Treatment of syphilis is based on stage of infection and on whether there is evidence of central nervous system involvement Treponema pallidum remains extremely susceptible to penicillin, an antimicrobial agent targeting bacterial cell wall synthesis. During more than 60 years of use, there has never been a documented case of penicillin resistance. The organism’s slow dividing time (30-33 hours) requires the prolonged presence of killing (treponemicidal) concentrations of antimicrobial agents [25].

Treatment of choice for primary or secondary syphilis is to two-team doses of benzathine penicillin G, 2.4 million units intramuscularly, applied one week apart, and for tertiary syphilis three to four doses.
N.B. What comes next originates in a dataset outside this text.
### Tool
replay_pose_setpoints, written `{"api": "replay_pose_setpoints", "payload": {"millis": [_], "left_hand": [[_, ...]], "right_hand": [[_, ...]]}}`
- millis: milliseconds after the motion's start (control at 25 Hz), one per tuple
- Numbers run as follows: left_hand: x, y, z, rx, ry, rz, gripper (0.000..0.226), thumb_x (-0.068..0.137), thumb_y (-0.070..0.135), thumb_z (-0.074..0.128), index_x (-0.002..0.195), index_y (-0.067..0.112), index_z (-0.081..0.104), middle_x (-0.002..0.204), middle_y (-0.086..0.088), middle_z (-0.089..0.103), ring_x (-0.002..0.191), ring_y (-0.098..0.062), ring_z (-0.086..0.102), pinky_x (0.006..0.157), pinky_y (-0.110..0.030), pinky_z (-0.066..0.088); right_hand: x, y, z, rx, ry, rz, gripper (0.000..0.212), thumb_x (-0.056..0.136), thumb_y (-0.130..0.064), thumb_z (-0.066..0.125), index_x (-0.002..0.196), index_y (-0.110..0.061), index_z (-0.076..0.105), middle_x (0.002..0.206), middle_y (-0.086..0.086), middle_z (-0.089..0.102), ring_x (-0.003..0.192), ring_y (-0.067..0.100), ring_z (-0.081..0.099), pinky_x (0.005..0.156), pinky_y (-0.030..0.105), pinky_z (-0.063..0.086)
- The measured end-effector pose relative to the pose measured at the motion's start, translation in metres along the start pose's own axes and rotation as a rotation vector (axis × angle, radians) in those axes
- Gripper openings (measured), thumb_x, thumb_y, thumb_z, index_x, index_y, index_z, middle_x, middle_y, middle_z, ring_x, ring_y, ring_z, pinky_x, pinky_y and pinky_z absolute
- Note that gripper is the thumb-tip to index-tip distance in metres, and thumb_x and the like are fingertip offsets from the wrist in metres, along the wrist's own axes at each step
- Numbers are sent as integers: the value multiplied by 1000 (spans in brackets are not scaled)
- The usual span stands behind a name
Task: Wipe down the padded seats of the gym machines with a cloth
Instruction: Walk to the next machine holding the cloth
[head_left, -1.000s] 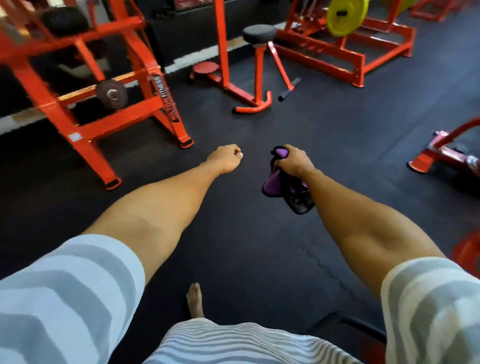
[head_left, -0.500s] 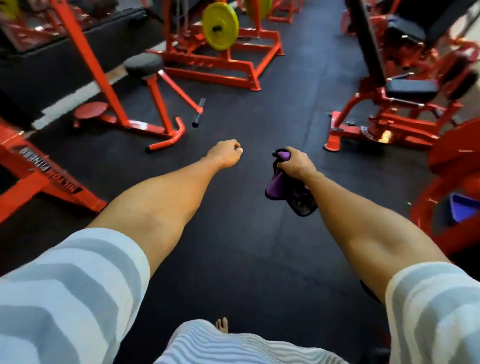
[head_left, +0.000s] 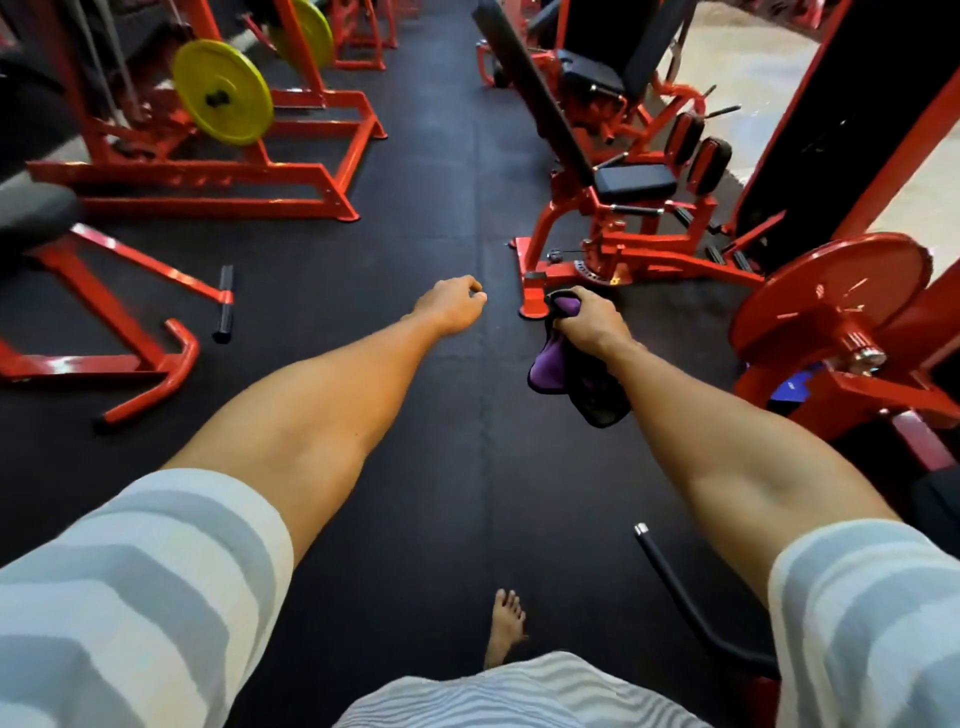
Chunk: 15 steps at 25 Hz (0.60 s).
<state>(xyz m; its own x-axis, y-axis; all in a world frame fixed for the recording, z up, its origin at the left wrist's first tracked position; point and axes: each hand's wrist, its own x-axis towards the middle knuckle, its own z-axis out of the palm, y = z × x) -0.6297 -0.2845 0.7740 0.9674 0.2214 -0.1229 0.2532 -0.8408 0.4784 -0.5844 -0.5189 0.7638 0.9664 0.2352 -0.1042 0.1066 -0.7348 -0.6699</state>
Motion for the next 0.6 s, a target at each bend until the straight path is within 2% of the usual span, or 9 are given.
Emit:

Patients who are allergic to penicillin may be treated with either ceftriaxone or tetracycline [18].

The morbidity of syphilis ranges from the relatively minor symptoms of the primary stages of infection to the more significant constitutional systemic symptoms of secondary syphilis and the significant neurological and cardiovascular consequences of tertiary disease-causing significant morbidity and even death if not identified and treated. In addition, patients with HIV are at greater risk for development or relapse of early symptomatic neurosyphilis for up to 2 years after treatment with intramuscular or intravenous penicillin [26,27].

For patients diagnosed with primary or secondary syphilis (without auditory/neurologic/ocular involvement), the prognosis is good following appropriate treatment, while patients diagnosed with tertiary syphilis, the prognosis is less sanguine. Overall prognosis for tertiary syphilis depends on the extent of scarring and tissue damage, as treatment arrests further damage and inflammation but cannot reverse previous tissue damage. Congenital syphilis is the most serious outcome of syphilis in women. It has been shown that a higher proportion of infants are affected if the mother has untreated secondary syphilis, compared to untreated early latent syphilis. Since T pallidum does not invade the placental tissue or the fetus until the fifth month of gestation, syphilis causes late abortion, stillbirth, or death soon after delivery in more than 40% of untreated maternal infections [28,29].

Syphilis remains a public health problem worldwide despite the advances in prevention, early diagnosis and treatment of syphilis. Its symptoms mimicking other more frequent lesions in the oral cavity, going by undetected and hence remaining without proper treatment; this can delay the diagnosis and treatment favoring dissemination of the disease. For these reasons, dentists should get familiarized with the clinical manifestations of syphilis in the oral mucosa so as to play a role in the diagnosis, treatment, awareness and prevention of syphilis.